What to produce
In the entries that follow, identify the line containing "Would it be possible to detect the grey" and return it together with all later lines, exactly as they appear.

(Working data begins)

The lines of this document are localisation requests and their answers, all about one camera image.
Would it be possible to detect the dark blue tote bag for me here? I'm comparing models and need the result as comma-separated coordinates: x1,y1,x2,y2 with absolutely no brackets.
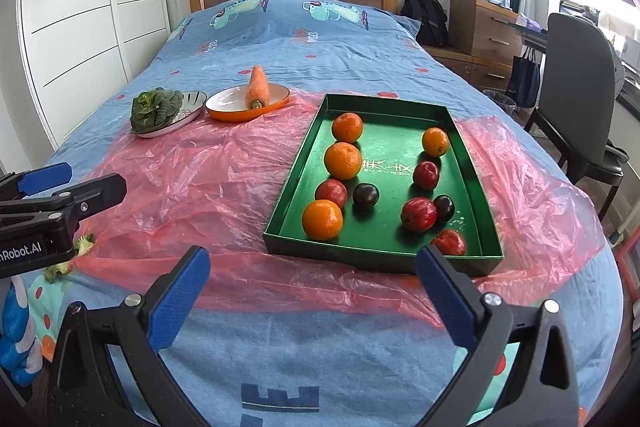
506,48,541,108

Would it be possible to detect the loose bok choy piece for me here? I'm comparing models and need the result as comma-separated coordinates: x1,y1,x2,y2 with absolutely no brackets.
43,234,96,284

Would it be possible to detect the mandarin orange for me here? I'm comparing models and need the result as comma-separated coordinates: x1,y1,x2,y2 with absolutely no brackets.
323,142,362,181
331,113,363,144

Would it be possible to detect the wooden drawer cabinet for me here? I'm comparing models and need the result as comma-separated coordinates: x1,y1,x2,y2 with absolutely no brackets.
424,0,523,92

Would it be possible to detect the orange carrot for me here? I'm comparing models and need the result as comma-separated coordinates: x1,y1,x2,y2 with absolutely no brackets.
245,65,270,109

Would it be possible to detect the blue patterned bedsheet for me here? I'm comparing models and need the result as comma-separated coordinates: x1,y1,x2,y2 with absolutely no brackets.
25,0,623,426

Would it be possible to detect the pink plastic sheet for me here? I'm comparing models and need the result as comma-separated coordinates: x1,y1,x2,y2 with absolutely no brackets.
76,92,605,323

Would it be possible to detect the orange with stem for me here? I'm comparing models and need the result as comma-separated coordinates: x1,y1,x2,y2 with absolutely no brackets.
302,199,344,242
422,127,450,157

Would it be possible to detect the green bok choy on plate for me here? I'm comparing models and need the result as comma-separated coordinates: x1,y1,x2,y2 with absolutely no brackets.
130,88,183,134

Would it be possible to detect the black mesh wastebasket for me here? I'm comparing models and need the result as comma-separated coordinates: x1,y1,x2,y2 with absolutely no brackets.
483,89,518,117

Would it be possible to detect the small red apple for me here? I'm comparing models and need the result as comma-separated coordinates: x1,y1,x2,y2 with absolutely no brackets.
431,229,466,256
314,179,348,209

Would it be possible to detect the green rectangular tray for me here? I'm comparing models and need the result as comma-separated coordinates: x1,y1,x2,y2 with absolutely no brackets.
264,93,503,277

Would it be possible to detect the orange rimmed white plate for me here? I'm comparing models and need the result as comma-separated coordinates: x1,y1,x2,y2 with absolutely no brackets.
205,83,291,124

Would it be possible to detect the desk by window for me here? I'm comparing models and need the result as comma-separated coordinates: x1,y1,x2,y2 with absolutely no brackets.
508,0,640,118

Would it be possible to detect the white wardrobe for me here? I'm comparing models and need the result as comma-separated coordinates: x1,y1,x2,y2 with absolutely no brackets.
1,0,169,171

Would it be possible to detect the silver metal plate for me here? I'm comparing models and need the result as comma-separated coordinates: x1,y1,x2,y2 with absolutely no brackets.
131,91,206,138

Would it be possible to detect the blue white gloved left hand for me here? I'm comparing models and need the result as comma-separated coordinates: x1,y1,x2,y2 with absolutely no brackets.
1,275,43,388

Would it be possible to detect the dark plum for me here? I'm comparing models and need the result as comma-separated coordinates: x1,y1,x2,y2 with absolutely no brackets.
352,183,380,209
433,194,456,223

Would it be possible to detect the grey office chair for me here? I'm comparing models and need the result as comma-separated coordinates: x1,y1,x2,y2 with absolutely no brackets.
523,12,632,223

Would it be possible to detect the black backpack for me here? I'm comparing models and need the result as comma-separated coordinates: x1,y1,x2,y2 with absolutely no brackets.
400,0,449,48

(Working data ends)

Result of the task
Would it be possible to detect the grey office chair for me here? I'm comparing models and need the result as comma-separated coordinates: x1,y1,x2,y2 with absolutely no brackets.
523,12,632,223

Would it be possible to detect the black backpack for me here? I'm comparing models and need the result as comma-separated coordinates: x1,y1,x2,y2 with absolutely no brackets.
400,0,449,48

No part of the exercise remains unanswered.